Record extracts =
=======
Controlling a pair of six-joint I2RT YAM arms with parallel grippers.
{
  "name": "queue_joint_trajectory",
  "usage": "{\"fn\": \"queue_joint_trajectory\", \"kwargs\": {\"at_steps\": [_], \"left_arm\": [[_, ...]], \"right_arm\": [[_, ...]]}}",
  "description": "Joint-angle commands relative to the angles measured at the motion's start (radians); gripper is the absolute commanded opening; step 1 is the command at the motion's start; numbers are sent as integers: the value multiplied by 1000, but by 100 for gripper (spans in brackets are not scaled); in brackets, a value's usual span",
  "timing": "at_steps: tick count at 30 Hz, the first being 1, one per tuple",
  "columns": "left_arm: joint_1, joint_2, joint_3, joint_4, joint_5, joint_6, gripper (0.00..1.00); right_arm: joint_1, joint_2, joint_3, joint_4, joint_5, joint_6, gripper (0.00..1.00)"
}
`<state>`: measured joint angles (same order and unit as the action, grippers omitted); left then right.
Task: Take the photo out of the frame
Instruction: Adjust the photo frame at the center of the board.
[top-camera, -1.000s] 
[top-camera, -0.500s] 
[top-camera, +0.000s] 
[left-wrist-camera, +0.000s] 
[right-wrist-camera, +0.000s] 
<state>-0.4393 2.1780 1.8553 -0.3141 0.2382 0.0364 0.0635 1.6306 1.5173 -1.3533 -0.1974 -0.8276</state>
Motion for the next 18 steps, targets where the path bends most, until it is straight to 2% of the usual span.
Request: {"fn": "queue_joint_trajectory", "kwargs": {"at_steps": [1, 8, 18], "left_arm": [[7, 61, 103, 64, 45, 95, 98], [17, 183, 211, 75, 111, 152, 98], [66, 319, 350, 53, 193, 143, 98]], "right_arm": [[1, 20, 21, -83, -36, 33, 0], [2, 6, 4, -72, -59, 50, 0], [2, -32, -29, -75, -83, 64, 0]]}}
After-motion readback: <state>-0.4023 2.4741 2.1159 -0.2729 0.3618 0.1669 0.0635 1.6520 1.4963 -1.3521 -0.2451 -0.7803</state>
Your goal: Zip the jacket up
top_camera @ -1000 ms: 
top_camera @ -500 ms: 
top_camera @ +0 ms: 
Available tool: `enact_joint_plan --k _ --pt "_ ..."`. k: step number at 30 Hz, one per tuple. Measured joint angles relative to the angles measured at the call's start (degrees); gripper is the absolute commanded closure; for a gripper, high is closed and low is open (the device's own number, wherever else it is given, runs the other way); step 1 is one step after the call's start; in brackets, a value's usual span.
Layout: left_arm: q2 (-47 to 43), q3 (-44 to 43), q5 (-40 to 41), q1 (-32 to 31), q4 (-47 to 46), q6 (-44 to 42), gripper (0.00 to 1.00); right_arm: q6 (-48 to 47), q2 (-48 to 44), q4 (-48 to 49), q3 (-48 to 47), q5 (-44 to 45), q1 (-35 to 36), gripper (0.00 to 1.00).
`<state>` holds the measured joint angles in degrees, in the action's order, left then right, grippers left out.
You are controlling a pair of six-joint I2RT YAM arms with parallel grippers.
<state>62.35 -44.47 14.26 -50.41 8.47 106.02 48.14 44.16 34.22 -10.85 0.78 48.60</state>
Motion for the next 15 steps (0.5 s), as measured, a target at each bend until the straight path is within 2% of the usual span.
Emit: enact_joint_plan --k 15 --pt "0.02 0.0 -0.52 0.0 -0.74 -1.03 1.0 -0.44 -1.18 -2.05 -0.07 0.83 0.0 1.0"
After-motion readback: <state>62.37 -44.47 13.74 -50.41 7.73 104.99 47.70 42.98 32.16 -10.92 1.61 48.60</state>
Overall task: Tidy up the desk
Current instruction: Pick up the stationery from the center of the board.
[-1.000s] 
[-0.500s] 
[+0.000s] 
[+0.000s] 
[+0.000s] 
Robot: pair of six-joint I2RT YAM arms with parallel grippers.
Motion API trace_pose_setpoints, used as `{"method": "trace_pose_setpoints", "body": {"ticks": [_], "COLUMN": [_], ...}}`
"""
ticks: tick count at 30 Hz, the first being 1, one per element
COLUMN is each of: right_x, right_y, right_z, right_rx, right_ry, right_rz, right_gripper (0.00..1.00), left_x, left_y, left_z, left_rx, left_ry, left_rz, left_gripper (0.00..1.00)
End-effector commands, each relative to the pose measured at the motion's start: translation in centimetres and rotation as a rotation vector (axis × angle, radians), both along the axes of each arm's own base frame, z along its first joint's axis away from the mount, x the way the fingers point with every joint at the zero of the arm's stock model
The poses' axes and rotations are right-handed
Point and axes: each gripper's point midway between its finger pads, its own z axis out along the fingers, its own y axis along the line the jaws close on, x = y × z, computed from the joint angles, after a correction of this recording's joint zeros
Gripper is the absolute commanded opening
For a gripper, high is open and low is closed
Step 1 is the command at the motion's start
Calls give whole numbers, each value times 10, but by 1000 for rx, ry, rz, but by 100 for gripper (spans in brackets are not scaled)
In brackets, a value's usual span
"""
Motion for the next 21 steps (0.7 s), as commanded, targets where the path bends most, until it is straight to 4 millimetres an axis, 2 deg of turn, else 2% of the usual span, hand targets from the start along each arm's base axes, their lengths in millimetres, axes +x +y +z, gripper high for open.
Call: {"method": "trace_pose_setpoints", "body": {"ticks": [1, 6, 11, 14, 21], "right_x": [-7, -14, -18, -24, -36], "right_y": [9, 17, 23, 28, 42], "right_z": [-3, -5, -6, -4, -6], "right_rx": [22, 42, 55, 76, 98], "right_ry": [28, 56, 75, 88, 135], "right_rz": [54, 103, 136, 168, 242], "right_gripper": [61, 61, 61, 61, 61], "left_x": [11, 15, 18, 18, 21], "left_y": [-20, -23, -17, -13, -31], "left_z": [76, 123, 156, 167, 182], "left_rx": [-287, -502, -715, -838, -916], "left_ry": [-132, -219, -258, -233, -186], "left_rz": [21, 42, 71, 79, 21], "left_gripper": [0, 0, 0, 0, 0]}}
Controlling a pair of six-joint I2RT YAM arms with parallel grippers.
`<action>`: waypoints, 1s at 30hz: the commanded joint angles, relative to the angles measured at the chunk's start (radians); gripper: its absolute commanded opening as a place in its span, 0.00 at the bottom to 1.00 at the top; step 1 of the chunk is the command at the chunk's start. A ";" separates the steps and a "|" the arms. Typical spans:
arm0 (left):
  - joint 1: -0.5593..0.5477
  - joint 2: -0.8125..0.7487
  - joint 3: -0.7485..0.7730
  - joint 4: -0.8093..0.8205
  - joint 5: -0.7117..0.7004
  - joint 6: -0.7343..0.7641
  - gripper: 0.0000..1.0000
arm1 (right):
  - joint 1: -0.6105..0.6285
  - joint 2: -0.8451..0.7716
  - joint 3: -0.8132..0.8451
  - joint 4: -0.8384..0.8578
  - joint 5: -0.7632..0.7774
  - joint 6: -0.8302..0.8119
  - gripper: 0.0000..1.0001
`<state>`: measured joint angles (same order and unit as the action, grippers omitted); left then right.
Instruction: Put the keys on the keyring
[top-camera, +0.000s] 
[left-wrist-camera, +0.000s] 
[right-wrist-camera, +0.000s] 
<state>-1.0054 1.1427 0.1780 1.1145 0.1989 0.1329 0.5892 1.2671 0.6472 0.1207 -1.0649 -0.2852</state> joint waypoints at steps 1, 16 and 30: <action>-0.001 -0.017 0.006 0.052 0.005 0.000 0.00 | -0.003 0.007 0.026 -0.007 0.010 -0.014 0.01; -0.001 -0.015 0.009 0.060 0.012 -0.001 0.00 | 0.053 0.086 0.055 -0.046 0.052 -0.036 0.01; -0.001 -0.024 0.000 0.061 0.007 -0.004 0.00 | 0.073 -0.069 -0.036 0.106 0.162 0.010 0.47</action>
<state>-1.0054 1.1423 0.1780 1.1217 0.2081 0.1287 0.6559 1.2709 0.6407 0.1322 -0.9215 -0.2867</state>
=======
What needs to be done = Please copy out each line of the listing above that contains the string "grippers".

Completed exercise =
Controlling a pair of six-joint I2RT YAM arms with parallel grippers.
`<state>`: measured joint angles (same order and unit as the action, grippers omitted); left then right.
`<state>` holds the measured joint angles in degrees, in the action's order, left then right, grippers left out.
You are controlling a pair of six-joint I2RT YAM arms with parallel grippers.
Robot: pair of six-joint I2RT YAM arms with parallel grippers.
Controlling a pair of six-joint I2RT YAM arms with parallel grippers.
`<state>`: measured joint angles (same order and unit as the action, grippers omitted); left then right.

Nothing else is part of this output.